## TASK STATEMENT:
In the entries below, how many lines hold the string "gold"? Answer with the number only.

## MATERIALS PROVIDED:
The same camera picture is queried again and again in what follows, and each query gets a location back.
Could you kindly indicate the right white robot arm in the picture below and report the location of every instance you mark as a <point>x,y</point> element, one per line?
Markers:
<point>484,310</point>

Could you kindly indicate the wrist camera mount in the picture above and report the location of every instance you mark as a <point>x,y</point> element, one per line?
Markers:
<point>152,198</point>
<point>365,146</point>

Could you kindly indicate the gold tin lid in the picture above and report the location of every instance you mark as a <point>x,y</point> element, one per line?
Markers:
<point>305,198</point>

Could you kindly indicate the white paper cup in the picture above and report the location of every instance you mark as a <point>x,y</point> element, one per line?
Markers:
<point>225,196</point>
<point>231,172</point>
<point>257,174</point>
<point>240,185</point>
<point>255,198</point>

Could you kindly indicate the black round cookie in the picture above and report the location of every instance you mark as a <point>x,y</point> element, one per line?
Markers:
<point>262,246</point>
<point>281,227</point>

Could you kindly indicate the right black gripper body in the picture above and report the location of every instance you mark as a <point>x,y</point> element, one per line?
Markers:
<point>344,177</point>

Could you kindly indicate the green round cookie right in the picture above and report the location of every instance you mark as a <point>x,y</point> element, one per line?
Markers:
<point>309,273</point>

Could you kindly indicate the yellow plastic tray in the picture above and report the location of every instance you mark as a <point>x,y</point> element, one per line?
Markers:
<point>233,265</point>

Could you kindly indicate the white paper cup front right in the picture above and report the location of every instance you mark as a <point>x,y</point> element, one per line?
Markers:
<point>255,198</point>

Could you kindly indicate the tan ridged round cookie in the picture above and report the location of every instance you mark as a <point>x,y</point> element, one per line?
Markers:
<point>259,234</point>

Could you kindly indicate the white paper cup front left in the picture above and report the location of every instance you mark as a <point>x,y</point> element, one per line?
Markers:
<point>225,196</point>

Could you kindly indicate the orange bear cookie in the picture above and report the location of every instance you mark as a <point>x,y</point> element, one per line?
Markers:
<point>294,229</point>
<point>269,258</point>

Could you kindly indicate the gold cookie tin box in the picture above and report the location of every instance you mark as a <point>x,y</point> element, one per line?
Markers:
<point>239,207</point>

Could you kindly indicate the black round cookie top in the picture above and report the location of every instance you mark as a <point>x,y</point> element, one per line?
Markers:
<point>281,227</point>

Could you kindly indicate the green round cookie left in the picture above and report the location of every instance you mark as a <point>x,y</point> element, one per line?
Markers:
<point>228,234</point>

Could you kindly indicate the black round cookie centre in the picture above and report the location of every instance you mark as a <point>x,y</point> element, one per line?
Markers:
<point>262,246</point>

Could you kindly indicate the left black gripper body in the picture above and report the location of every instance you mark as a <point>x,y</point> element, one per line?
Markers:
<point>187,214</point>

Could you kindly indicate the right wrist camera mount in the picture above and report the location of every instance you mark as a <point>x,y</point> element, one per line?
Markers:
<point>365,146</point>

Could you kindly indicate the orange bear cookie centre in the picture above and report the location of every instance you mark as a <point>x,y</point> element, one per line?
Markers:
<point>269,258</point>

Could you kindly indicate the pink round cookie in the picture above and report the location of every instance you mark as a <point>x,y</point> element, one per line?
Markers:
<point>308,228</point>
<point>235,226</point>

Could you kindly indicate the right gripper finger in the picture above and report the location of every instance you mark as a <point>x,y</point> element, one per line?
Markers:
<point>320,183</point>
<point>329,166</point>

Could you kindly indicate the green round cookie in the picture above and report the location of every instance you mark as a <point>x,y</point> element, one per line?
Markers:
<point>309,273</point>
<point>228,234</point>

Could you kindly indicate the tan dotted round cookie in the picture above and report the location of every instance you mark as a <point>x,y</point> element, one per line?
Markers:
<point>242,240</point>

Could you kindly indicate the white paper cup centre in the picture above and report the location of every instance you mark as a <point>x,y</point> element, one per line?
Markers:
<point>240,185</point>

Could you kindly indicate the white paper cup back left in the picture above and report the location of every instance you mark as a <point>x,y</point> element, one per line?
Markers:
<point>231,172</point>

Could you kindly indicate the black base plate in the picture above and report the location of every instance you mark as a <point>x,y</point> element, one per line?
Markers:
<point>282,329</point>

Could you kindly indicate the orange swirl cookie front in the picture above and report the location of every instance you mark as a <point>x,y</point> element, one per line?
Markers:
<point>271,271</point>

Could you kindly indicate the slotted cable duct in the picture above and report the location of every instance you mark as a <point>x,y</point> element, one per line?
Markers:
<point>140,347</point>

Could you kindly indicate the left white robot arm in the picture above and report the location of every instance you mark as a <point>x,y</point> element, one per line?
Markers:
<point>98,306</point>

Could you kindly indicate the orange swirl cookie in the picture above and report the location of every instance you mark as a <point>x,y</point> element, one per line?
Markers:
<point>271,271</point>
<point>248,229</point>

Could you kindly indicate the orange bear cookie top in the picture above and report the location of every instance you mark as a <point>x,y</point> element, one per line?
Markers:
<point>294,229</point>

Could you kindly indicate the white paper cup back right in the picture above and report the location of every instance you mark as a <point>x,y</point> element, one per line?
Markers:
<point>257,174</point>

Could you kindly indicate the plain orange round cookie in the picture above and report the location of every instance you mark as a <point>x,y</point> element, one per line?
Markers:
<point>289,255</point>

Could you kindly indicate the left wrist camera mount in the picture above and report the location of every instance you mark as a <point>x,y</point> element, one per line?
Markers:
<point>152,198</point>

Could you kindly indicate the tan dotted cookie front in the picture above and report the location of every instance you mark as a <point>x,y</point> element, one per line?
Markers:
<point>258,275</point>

...

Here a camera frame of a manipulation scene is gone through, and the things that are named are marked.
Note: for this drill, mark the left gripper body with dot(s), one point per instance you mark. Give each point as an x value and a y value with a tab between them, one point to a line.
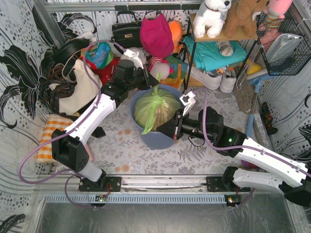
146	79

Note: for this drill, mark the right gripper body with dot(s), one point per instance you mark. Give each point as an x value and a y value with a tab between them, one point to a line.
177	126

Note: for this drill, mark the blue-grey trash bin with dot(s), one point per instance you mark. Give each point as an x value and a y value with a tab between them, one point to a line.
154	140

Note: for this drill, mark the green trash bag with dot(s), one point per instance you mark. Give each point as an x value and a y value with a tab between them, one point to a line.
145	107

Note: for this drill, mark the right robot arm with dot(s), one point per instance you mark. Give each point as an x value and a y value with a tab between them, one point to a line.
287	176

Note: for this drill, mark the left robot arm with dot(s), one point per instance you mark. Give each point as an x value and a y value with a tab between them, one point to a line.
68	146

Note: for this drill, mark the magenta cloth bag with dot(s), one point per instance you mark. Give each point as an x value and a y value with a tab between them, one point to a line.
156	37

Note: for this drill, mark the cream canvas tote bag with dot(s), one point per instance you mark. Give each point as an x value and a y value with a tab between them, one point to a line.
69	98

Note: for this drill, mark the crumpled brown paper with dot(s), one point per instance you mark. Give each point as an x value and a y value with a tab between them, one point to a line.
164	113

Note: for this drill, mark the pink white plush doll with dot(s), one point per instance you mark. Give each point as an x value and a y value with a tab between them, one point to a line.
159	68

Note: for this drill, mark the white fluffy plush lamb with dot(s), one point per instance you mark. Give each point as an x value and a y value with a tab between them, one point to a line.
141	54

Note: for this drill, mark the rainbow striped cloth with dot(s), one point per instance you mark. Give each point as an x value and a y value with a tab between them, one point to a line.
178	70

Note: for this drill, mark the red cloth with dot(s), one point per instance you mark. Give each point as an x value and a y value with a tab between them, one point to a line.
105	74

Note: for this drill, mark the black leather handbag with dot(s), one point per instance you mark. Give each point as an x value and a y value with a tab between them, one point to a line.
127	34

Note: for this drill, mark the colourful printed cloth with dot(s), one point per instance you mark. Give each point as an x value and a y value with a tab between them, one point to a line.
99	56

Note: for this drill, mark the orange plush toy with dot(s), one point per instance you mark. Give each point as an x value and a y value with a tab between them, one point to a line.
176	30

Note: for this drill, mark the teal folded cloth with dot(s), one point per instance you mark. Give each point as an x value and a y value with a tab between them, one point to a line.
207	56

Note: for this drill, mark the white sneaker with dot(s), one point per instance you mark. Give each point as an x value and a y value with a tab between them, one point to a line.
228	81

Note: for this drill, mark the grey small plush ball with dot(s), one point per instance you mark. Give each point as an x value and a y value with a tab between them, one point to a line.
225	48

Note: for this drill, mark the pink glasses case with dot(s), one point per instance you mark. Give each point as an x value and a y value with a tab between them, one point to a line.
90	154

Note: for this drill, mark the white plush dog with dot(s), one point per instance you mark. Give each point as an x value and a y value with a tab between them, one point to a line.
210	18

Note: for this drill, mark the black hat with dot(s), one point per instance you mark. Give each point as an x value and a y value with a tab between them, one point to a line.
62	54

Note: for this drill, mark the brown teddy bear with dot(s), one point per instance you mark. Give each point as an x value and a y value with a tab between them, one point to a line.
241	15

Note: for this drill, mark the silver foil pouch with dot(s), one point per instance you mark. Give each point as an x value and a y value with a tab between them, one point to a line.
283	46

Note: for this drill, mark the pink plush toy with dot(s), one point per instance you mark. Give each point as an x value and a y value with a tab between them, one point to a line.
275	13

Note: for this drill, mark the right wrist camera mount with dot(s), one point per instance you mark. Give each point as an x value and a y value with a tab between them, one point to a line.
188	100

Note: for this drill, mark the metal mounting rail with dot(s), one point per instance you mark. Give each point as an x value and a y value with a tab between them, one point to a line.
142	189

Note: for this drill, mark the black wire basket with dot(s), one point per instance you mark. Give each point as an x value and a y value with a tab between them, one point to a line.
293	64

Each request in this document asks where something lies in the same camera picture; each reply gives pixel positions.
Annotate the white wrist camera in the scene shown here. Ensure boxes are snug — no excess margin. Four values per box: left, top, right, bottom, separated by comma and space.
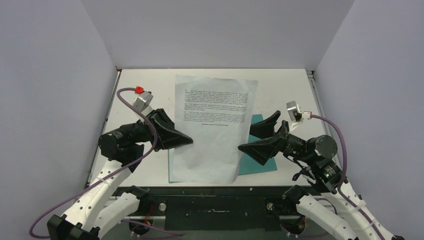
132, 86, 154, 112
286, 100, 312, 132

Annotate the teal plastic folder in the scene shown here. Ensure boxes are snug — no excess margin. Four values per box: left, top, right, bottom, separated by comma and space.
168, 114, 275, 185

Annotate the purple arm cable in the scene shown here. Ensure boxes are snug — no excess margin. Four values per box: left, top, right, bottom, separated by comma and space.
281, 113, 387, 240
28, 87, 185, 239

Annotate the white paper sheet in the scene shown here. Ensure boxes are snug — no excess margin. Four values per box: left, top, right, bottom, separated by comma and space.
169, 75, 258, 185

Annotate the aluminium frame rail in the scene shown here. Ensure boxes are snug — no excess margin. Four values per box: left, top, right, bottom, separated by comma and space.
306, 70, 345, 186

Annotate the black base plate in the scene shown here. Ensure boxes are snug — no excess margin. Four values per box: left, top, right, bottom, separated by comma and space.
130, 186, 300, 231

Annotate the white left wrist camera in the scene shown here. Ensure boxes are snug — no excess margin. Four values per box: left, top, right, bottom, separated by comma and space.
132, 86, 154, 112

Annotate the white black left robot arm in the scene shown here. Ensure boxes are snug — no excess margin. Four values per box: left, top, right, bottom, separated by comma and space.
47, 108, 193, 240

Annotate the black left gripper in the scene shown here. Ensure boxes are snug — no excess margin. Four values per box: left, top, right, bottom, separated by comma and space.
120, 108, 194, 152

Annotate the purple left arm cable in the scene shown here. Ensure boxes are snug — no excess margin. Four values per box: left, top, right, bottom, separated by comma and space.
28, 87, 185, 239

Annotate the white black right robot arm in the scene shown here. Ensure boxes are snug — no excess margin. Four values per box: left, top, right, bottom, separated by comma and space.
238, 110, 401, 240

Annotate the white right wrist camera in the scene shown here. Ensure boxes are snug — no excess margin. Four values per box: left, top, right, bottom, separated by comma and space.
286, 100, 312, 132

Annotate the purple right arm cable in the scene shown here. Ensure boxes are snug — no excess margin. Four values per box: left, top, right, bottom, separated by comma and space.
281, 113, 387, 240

## ANSWER TO THIS EXERCISE:
2